● WHAT YOU ARE ASKED TO DO
Below are the entries. Transcribe exactly the lines from the one with "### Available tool" through the one with "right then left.", ends included, and leave out all others.

[Saved entries]
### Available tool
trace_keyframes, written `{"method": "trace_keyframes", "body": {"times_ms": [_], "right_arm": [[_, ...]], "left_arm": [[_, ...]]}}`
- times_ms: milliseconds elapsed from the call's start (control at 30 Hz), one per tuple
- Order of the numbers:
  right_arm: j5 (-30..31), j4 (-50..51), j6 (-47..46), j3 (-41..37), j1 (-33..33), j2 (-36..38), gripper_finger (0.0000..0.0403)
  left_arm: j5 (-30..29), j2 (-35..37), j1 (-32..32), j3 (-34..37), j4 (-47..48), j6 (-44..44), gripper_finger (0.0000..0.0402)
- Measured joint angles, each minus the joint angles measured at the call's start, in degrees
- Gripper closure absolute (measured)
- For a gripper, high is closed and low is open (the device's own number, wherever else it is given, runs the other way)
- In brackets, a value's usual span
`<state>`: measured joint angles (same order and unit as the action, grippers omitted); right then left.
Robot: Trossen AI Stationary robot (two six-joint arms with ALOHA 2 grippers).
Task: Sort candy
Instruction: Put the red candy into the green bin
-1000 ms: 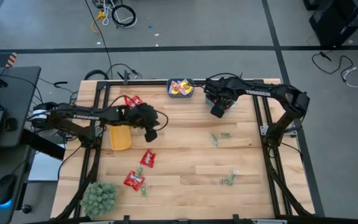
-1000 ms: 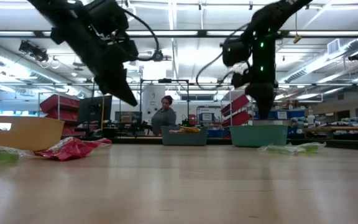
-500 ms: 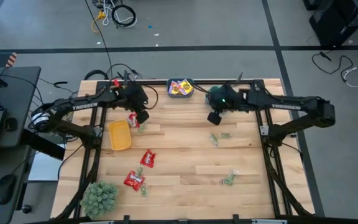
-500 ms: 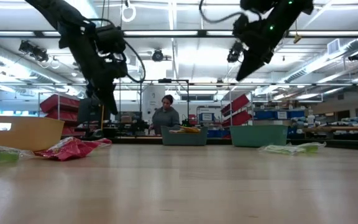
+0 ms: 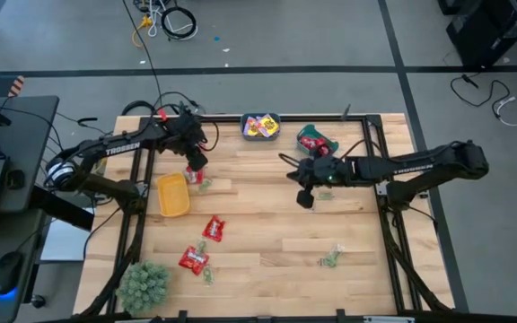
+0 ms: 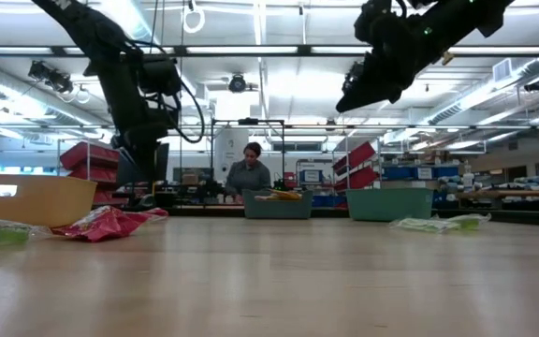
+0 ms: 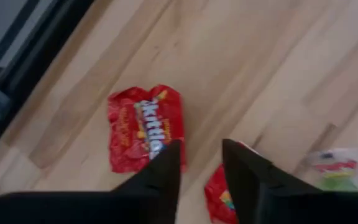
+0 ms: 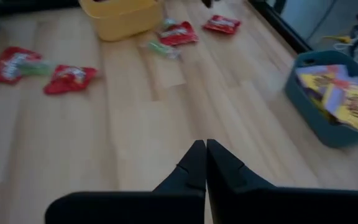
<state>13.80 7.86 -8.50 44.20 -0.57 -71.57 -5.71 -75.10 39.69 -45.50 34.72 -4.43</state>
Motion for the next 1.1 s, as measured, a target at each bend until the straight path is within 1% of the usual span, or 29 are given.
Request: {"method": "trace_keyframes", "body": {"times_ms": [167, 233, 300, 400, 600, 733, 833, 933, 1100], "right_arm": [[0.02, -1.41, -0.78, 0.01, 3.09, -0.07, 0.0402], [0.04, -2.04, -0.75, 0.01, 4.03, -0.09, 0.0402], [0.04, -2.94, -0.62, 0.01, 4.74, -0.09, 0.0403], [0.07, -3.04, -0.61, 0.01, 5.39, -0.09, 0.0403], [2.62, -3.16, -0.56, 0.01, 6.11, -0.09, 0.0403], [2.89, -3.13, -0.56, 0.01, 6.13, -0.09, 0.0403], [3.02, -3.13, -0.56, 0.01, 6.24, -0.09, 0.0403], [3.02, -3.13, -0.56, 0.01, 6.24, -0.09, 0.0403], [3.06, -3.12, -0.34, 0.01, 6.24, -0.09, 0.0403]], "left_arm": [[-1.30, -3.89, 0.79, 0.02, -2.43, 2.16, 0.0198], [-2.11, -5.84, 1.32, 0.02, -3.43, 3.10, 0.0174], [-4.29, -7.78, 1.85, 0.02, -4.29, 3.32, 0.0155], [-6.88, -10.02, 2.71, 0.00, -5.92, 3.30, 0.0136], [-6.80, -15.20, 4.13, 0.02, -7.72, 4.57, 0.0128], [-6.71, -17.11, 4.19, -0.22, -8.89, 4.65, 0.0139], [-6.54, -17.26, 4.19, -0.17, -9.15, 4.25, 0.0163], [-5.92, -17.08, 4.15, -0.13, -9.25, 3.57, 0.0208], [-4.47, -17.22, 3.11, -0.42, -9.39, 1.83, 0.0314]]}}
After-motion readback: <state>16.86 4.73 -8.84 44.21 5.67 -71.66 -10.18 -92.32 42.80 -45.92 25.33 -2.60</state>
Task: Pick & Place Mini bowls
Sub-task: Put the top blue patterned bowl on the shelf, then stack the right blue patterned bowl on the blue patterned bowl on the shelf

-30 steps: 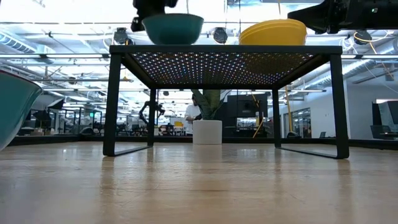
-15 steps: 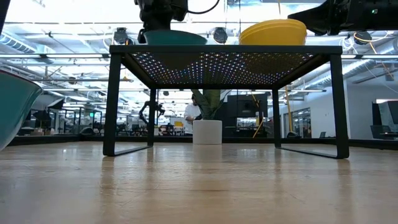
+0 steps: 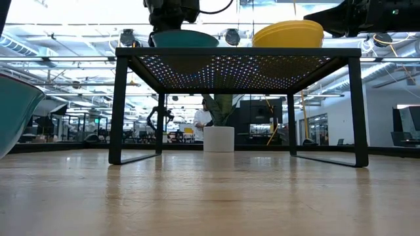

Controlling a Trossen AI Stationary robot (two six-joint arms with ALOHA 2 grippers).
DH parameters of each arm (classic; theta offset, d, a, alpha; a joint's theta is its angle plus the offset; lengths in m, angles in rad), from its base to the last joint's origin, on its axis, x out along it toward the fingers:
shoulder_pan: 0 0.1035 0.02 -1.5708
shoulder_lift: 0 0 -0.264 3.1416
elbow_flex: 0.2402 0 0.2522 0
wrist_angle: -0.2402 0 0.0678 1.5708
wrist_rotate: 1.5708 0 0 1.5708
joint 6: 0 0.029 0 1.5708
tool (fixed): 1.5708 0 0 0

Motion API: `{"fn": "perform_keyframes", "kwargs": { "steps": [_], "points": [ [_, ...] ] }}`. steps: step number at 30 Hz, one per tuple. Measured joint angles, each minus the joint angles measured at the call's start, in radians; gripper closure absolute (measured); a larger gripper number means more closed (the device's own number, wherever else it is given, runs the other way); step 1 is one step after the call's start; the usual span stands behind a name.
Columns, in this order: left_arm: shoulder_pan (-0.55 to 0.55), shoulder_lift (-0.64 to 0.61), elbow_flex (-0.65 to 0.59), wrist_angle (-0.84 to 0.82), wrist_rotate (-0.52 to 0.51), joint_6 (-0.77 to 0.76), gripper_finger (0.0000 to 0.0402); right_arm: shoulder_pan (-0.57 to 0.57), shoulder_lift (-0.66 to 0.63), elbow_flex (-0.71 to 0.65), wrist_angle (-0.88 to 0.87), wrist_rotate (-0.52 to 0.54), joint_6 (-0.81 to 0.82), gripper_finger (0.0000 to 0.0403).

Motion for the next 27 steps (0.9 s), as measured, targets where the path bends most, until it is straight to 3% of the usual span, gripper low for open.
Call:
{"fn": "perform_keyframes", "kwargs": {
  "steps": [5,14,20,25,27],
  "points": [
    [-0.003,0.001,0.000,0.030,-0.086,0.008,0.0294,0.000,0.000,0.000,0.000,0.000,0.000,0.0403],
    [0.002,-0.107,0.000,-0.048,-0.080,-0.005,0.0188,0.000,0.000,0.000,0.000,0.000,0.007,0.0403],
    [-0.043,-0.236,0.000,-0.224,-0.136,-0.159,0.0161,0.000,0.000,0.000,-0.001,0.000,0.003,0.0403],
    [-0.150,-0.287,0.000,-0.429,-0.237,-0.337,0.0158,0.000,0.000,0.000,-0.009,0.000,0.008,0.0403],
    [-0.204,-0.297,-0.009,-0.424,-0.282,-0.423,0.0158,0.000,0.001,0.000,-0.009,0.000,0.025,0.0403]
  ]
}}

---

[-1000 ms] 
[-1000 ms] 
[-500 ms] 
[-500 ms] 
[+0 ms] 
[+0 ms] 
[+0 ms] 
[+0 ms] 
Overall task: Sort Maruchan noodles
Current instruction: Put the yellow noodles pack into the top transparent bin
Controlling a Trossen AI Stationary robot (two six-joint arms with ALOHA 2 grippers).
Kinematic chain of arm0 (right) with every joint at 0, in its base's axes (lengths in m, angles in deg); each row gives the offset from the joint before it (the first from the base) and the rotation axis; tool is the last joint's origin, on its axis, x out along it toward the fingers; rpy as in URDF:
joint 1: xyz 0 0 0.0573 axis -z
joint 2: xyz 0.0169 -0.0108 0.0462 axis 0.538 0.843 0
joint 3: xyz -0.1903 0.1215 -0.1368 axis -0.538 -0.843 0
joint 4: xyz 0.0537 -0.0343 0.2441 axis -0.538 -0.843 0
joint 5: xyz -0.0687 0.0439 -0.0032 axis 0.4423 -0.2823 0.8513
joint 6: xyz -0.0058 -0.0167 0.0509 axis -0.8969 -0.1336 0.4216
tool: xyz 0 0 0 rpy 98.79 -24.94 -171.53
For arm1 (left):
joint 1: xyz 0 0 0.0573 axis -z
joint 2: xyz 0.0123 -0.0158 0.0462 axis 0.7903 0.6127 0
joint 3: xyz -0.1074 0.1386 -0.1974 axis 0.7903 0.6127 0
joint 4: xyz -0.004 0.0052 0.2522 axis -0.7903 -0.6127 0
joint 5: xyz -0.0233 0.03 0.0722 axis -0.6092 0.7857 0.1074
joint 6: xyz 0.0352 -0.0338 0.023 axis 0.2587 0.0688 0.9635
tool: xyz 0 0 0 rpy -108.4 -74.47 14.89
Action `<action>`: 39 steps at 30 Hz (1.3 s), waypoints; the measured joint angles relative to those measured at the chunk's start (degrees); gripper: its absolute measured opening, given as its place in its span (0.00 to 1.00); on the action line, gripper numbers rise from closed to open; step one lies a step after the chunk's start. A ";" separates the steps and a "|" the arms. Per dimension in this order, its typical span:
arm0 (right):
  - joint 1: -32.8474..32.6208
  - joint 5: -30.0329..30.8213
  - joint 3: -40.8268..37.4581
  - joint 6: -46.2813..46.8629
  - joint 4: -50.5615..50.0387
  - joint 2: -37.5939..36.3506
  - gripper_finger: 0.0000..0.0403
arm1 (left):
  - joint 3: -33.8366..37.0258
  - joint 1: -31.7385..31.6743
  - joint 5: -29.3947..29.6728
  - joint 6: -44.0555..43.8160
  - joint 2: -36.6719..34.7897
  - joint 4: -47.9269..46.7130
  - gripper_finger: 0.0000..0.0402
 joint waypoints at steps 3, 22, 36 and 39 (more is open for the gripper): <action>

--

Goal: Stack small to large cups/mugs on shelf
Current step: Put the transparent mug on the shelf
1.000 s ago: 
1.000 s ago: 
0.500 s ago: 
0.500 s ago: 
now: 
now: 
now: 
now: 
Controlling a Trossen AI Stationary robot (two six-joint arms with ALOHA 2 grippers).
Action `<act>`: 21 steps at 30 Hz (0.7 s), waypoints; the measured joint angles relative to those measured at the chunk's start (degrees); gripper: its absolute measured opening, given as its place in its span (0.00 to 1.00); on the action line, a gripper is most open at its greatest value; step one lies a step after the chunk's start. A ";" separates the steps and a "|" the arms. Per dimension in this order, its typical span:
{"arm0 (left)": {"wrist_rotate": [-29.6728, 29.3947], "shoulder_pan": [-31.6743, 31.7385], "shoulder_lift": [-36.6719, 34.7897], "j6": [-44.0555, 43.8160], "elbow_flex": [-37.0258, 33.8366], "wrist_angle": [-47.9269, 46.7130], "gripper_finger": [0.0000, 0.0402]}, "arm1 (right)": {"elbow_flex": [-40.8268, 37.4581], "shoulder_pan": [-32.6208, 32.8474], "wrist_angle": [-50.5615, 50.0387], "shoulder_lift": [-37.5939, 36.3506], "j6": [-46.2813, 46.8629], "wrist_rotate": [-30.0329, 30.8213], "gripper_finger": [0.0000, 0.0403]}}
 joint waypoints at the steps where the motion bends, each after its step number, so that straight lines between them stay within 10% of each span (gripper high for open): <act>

● PROBLEM SOLUTION
### Available tool
trace_keyframes, written `{"method": "trace_keyframes", "body": {"times_ms": [_], "right_arm": [[_, ...]], "left_arm": [[_, ...]]}}`
- times_ms: milliseconds elapsed from the call's start (control at 30 Hz), one per tuple
- Order of the numbers:
  right_arm: j5 (-30..31), j4 (-50..51), j6 (-47..46), j3 (-41..37), j1 (-33..33), j2 (-36..38), gripper_finger (0.0000..0.0403)
  left_arm: j5 (-30..29), j2 (-35..37), j1 (-32..32), j3 (-34..37), j4 (-47..48), j6 (-44..44), gripper_finger (0.0000..0.0402)
- Measured joint angles, each minus the joint angles measured at the call's start, in degrees
- Gripper closure absolute (measured)
- For a gripper, high is closed and low is open (the device's own number, wherever else it is given, runs the other way)
- In brackets, a value's usual span
`<state>`: measured joint angles (same order and unit as the action, grippers omitted); right then left.

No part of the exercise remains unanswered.